» **Exercise details**
From the first line to the last, restate the data word for word.

+-------+

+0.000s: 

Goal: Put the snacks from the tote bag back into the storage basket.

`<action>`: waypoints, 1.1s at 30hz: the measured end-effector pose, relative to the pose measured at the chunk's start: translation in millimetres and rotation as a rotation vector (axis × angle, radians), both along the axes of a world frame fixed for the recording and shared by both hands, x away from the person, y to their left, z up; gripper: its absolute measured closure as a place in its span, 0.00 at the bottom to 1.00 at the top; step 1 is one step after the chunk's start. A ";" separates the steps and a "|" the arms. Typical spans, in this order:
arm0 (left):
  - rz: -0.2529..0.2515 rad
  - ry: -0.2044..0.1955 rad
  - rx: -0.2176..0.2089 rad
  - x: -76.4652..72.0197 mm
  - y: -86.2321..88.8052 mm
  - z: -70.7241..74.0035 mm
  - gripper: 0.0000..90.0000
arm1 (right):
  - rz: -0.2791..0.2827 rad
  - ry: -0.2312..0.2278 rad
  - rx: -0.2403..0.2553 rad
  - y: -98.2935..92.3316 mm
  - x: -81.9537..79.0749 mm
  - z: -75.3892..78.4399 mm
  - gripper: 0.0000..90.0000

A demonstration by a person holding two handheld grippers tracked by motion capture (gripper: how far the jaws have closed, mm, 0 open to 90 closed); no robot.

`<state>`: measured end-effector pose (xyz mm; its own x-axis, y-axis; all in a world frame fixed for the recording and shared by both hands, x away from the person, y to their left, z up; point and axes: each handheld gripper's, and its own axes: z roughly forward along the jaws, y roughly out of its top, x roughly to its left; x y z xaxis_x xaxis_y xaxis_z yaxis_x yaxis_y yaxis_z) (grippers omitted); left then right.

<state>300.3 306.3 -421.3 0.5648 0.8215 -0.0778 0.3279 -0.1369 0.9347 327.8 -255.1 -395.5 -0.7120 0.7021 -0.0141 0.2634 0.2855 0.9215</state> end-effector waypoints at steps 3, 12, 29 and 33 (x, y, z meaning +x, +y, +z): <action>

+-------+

» **Solution to the problem**
+0.000s: 

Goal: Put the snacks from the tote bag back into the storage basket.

`<action>`: waypoints, 1.1s at 30hz: the measured end-effector pose, relative to the pose measured at the chunk's start: translation in millimetres and rotation as a rotation vector (axis × angle, radians), both along the axes of a world frame fixed for the recording and shared by both hands, x away from the person, y to their left, z up; gripper: its absolute measured closure as a place in its span, 0.00 at the bottom to 1.00 at the top; step 1 is one step after the chunk's start. A ";" separates the steps and a "|" the arms. Typical spans, in this order:
arm0 (left):
  - rz: -0.2529..0.2515 rad
  - ry: -0.2044..0.1955 rad
  - rx: -0.2176..0.2089 rad
  - x: -76.4652..72.0197 mm
  - y: -86.2321..88.8052 mm
  - z: -70.7241..74.0035 mm
  - gripper: 0.0000..90.0000
arm1 (right):
  - rz: -0.2791..0.2827 rad
  - ry: -0.2312..0.2278 rad
  - rx: -0.2403..0.2553 rad
  - y: -98.2935..92.3316 mm
  - x: -81.9537..79.0749 mm
  - z: -75.3892..78.4399 mm
  - gripper: 0.0000..90.0000

A demonstration by a person holding two handheld grippers tracked by motion capture (gripper: how far the jaws have closed, mm, 0 open to 90 closed); no robot.

`<state>`: measured end-effector pose (xyz mm; its own x-axis, y-axis; all in a world frame fixed for the recording and shared by both hands, x away from the person, y to their left, z up; point and axes: each handheld gripper's, and its own axes: z roughly forward along the jaws, y roughly out of its top, x roughly to its left; x y z xaxis_x xaxis_y xaxis_z yaxis_x yaxis_y yaxis_z) (grippers omitted); left then right.

<state>300.3 306.3 -421.3 0.5648 0.8215 -0.0778 0.3279 -0.1369 0.9347 327.8 -255.1 -395.5 -0.7120 0.7021 -0.0141 0.2634 0.2855 0.9215</state> end-effector waypoints at steps 3, 12, 29 and 33 (x, y, z meaning +x, +y, +z): <action>

This exercise requires nothing further.